Sohail Zahid, MD, PhD
Harvard Medical School, Boston, MA 02115
Correspondence should be addressed to S.Z. (s.zahid@gmail.com)
Over the last twenty years, there has been an explosion of new technological advancements in sequencing the human genome. It originally cost $2.7 billion dollars to sequence the first human genome, but now, human sequencing costs have dropped to below $1000 per person [1]. During this period, there also have been many advancements in our understanding of the genetics underpinning common, non-communicable disorders such as diabetes, coronary artery disease, and depression [2]. We now know that these common diseases often have a genetic contribution from thousands of genetic variants throughout the genome, each of which confer a small effect on disease risk. The cumulative sum of these genetic variants (known as polygenic risk scores) have been shown to have a significant effect on disease risk, similar to the effects of rare Mendelian disorders [3].

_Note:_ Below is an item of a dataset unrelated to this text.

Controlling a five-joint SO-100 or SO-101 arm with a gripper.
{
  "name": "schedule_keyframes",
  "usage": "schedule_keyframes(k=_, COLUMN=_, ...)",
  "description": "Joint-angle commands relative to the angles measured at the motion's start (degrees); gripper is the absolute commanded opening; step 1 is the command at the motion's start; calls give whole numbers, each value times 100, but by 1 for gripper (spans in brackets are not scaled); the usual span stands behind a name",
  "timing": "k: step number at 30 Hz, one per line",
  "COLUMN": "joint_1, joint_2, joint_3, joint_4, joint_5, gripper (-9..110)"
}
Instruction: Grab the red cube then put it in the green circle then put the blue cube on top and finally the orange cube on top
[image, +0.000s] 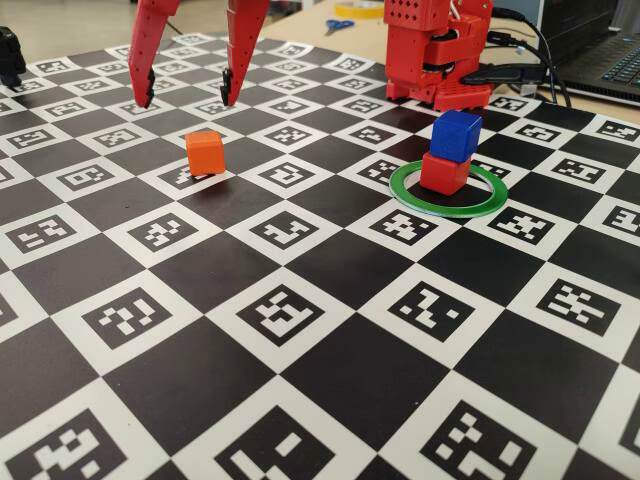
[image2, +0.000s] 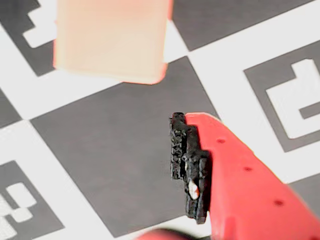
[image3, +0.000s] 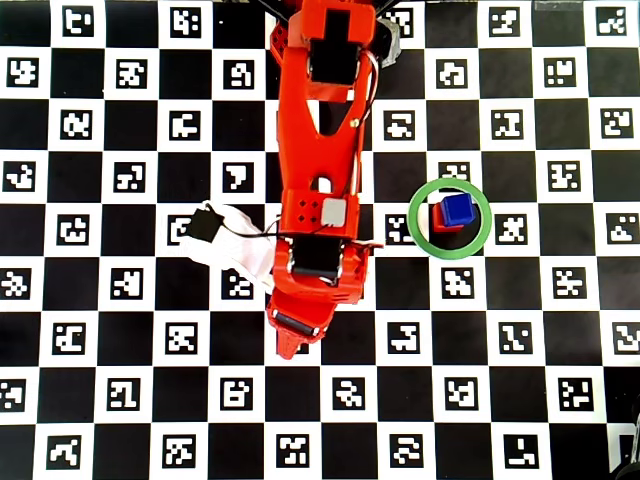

In the last ten years, research groups and genetic companies have been creating personalized polygenic risk scores with the goal of predicting an individual’s susceptibility to chronic diseases. These scores have shown promise in predicting the onset and severity of future diseases before the emergence of symptoms or traditional risk factors [4]. With these scores, clinicians have the potential to more effectively target intervention (i.e. reducing LDL cholesterol with statins in patients with high polygenic risk for coronary artery disease[5]) and prevention (i.e. early mammogram screening for patients with high polygenic risk for breast cancer) [6].
A significant concern about personalized polygenic risk scores is that they have been developed, optimized, and validated in white individuals with European ancestry. As a result, personalized genetic risk scores have not been as validated in non-white demographics [7]. In fact, these risk scores have poorer performance in non-white groups and may misrepresent their genetic risk for diseases [7]. African descent populations, which have the most health disparities worldwide, are expected to benefit the least from personalized genetic risk score assessments [7].
In this paper, I will discuss the reasons why there are differences in clinical polygenic risk score efficacy between different demographics, the potential danger in worsening race-based disparities in healthcare, and methods to improve parity of polygenic risk prediction.
Differences in Clinical Efficacy of Polygenic Risk Scores Between Demographics
Low Representation of Non-White Groups in Genetic Databases
There are several steps needed to calculate an individual’s personalized genetic risk score for a specific disease [8]. First, you need an ancestry-specific genome-wide association study (GWAS) that identifies the disease risk for each genetic locus (or single nucleotide polymorphism [SNP]). Then you would need an unbiased reference population of genomes for that same ancestry. To calculate an individual’s polygenic risk score, one sums the cumulative effect of SNPs calculated from GWAS and compares this number to the population reference. This score is often referred to as a percentile (i.e. in the top fifth percentile of genetic risk).
The main reason why polygenic risk scores perform better in white groups is that this demographic is the best represented in genetic databases. Approximately 80% of all individuals in GWAS databases are whites of European descent [9]. Since 2010, the recruitment of white Europeans in genetic databases has skyrocketed whereas the fraction of non-white groups have remain relatively stagnant (Figure 1) [9]. This stagnation is caused by several different factors ranging from lagging diversity in the scientific community, limited engagement with volunteer participants from minority backgrounds, preference of researchers to study European ancestry cohorts, challenges in publication, and analytic challenges [10].
As a result, for white individuals with European ancestry, there have been a greater number of genetic loci identified as significantly associated with disease, greater accuracy in calculating the genome-wide polygenic risk score, and a more reliable population reference cohort for comparison [11]. Conversely, for the same reasons, there have been fewer discoveries of genetic variants significantly associated with disease in African and East Asian populations [11]. The predictive accuracy of polygenic risk scores is also significantly worse in East Asian and African populations compared to Europeans (Figure 2) [7].
Complicated Gene-Environment Interactions
Most common non-communicable diseases are influenced by both genes and environment. Environmental pressures have led to selective selection of specific genes, such as the sickle cell trait to protect against malaria. However, it is currently unknown what extent environmental pressures played in the up or down regulation of genetic variants at the genome-wide level. This is an important consideration because GWAS calculations and polygenic risk score estimates assume that all causal genetic loci have the same effect across populations [8].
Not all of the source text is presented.